** MATERIAL PROVIDED follows **

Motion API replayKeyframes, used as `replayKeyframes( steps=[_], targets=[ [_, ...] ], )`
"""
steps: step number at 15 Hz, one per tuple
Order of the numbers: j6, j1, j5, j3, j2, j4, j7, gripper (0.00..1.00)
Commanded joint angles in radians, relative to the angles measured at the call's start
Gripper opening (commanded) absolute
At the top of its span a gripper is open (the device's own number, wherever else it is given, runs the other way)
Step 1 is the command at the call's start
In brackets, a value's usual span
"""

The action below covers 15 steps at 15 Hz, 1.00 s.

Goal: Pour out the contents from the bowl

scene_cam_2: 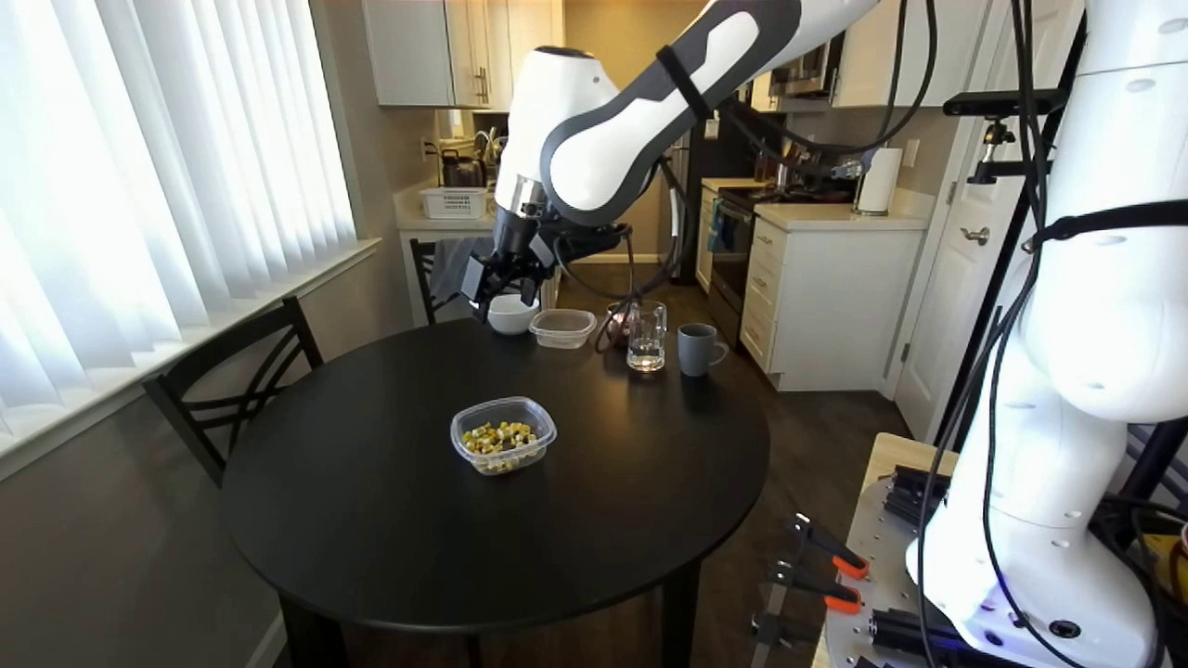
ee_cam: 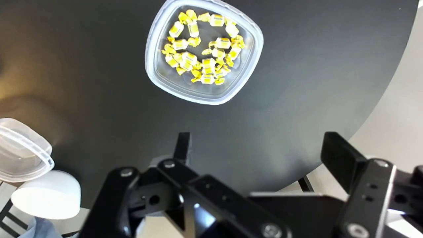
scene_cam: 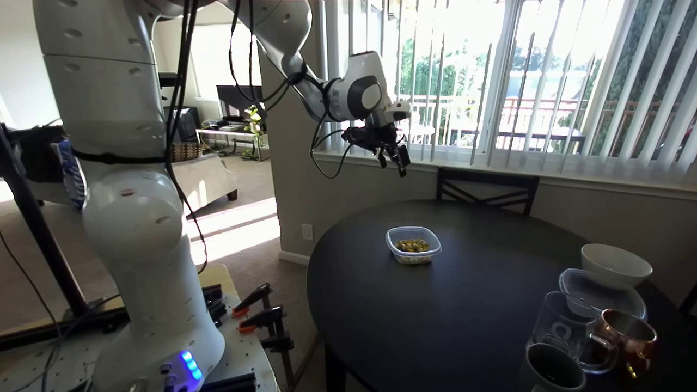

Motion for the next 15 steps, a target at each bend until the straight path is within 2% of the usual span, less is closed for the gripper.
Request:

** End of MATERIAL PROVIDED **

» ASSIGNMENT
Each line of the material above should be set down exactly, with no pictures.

» FINAL ANSWER
Motion API replayKeyframes, used as `replayKeyframes( steps=[_], targets=[ [_, ...] ], )`
"""
steps: step number at 15 Hz, one per tuple
Order of the numbers: j6, j1, j5, j3, j2, j4, j7, gripper (0.00..1.00)
Commanded joint angles in radians, relative to the angles measured at the call's start
Gripper opening (commanded) absolute
At the top of its span a gripper is open (the device's own number, wherever else it is given, runs the other way)
Step 1 is the command at the call's start
In brackets, a value's usual span
"""

The action below covers 15 steps at 15 Hz, 1.00 s.

Goal: Pour out the contents from the bowl

scene_cam_2: 
ee_cam: 
scene_cam: 

Motion for the next 15 steps, a target at each bend until the straight path is within 2% of the usual span, less is closed for the gripper.
Request:

The answer has now been finished.